El uso de las Redes Neuronales Artificiales en la modelización de la evolución temporal de la resistencia del concreto de altas prestaciones

Abstract

The high performance concrete is a relatively recent material and its use dates of final of the 60’s. However, countless advantages make it to be used more and more in the construction. Its manufacturing comes from the standard concrete to which a series of additives as microsílica or cementitious are added. These additives confer the concrete some better benefits regarding the standard concrete as an increase of the near resistance up to 100%.

The mechanical properties of this concrete newly are being studied in detail and at the moment there are not many studies about the influence of the additives in the resistance, formulation optimizations or the evolution of the resistance to compression with the time of curing. Over all the mechanical properties of the concrete, the resistance to compression after 28 days of curing is the most used one in control of quality.

In this study the influence of curing time and cement quantity in the compression resistance are studied by means an artificial neural network.

Artificial neural networks can be regarded as a complex group of interconnected non-linear functions (transfer functions or neurons) capable of self-adjusting using known input and output data. It could be said that these networks are multiple regression models in which the algorithm allowing a solution to be reached is unknown, or where the enormous complexity of the algorithm makes it impossible to use. These networks are based on biological neural networks. They are capable of learning by using a series of examples, without the need to know beforehand the relations which may exist between the variables involved in the process, by adjusting the weight of the relations between the variables in order to then predict a coherent result when new data unknown to the network is entered.

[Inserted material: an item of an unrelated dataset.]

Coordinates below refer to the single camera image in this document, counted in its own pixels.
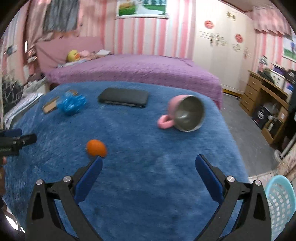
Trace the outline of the left hand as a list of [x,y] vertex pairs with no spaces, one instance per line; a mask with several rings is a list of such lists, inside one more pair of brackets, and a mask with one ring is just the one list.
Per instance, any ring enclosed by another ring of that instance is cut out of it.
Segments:
[[0,196],[3,196],[6,192],[5,188],[5,176],[6,172],[4,169],[4,165],[7,163],[6,157],[1,157],[1,164],[0,164]]

These structures have been widely used to obtain the mechanical properties of different materials as cement where have been used to predict the compression resistance after the curing process by means of the initial data; some metals or the basalt. They have been used too in wood-based panels to predict their internal bond strength by means of parameters of production or their mechanical properties of modulus of rupture, modulus of elasticity or internal bond strength by means of physical tests in order to predict possible shortcomings in the production without having to wait to carry out those mechanical tests.

The net obtained in this study presents a coefficient of correlation of 0.90 that makes it especially capable for the present modelling. The modeling of resistance has been carried out with curing periods between 7 and 56 days. Later studies with superior curing periods will allow to ratify the initial results of this study.